Deferred revenue was $252 million at the end of the fourth quarter, up $59 million from a year ago, reflecting the addition of Kemp's deferred revenue and an increase in non-Kemp-related deferred revenue.
Adjusted free cash flow was $42.4 million for the quarter, up 4% compared to the year ago quarter. And for the full year, adjusted free cash flow was $179 million. That's an increase of 26% compared to 2020. We did not repurchase any stock during the fourth quarter. As a result, at the end of Q4, we had $155 million remaining under our current share repurchase authorization.

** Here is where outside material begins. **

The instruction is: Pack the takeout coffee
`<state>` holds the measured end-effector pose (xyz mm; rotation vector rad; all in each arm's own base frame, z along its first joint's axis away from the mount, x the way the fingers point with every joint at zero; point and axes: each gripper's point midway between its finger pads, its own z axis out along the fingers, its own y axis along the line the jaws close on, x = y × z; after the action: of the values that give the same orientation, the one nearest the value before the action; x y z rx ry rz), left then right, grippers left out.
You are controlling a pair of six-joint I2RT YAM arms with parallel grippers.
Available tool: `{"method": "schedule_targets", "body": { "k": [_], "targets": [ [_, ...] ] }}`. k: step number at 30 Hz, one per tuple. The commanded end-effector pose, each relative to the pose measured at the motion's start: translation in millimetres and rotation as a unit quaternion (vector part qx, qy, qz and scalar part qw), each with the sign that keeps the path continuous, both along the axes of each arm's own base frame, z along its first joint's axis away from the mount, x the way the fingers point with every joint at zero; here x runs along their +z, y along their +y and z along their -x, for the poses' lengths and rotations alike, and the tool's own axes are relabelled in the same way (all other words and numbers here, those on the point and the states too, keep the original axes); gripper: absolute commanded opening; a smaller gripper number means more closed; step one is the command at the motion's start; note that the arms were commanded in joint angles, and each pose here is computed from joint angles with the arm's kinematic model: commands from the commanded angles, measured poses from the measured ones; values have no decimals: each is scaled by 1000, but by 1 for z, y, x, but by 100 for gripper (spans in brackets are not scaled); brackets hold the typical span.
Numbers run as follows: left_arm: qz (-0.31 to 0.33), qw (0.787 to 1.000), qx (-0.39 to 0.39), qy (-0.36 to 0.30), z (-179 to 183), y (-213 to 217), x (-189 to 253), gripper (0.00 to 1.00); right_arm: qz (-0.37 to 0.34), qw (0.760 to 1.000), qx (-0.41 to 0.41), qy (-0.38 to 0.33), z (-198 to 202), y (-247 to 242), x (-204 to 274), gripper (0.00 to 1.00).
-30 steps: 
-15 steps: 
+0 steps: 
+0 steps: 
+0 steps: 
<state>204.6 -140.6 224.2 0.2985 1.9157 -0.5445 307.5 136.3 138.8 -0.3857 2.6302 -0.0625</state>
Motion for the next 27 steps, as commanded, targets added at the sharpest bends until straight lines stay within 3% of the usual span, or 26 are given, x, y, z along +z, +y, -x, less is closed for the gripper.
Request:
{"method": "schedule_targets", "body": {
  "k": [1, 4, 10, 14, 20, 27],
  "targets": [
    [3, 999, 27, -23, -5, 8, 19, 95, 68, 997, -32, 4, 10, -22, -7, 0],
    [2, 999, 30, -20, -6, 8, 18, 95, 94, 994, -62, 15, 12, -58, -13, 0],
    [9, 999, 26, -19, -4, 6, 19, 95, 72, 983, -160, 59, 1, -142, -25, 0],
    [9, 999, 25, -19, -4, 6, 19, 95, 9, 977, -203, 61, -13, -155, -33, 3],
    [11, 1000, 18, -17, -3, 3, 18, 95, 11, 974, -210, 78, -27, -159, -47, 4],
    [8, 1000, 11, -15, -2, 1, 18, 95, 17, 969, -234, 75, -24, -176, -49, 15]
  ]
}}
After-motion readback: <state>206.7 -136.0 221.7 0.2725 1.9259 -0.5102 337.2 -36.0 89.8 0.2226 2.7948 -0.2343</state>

Now I'd like to turn to our outlook for Q1 and the full year 2022. When considering our outlook, it's important to keep in mind the following. First, we expect exchange rates to have a negative impact on our 2022 outlook when compared to 2021. We estimate that the negative impact on our revenue is approximately $7.5 million and the negative impact on our earnings is approximately $0.03 per share.
Next, as Yogesh highlighted, 2021 was a year of meaningful top line growth across virtually all of our product lines. We recognize that some of the demand driving this growth was pent-up COVID-related 2020 demand. But not all of it was. So for 2022, although we believe the pent-up demand has dissipated, we do expect continued strength in the demand environment resulting in slight growth from our non-Kemp products, even against our unusually strong 2021.
Next, our expectations for Kemp and Kemp's contribution to 2022 have remained largely unchanged from our earlier estimates in that we anticipate a full year revenue contribution of nearly $70 million. This equates to more than $60 million of incremental revenue compared to Kemp's 2021 contribution.
Also, as previously mentioned, we expect the integration of Kemp to continue throughout 2022. As a result, we expect to recognize cost synergies gradually during the year, and to exit the year with an operating margin contribution from Kemp of at least 40%. Finally, when developing our outlook, we assumed that some of our expenses related to travel, events and other in-person activities will increase in the second half of 2022 as COVID restrictions ease and conditions begin to improve. With that, for the first quarter of 2022, we expect revenue between $139 million and $142 million. This includes a full quarter contribution from Kemp and earnings per share of between $0.83 and $0.85.
For the full year 2022, we expect revenue of between $605 million and $615 million, representing 9% to 11% growth over 2021. This range reflects the previously mentioned negative impact from foreign exchange of $7.5 million. We anticipate an operating margin for the year of approximately 39% with a slight headwind from the Kemp integration, which will improve through the course of the year, as I previously noted.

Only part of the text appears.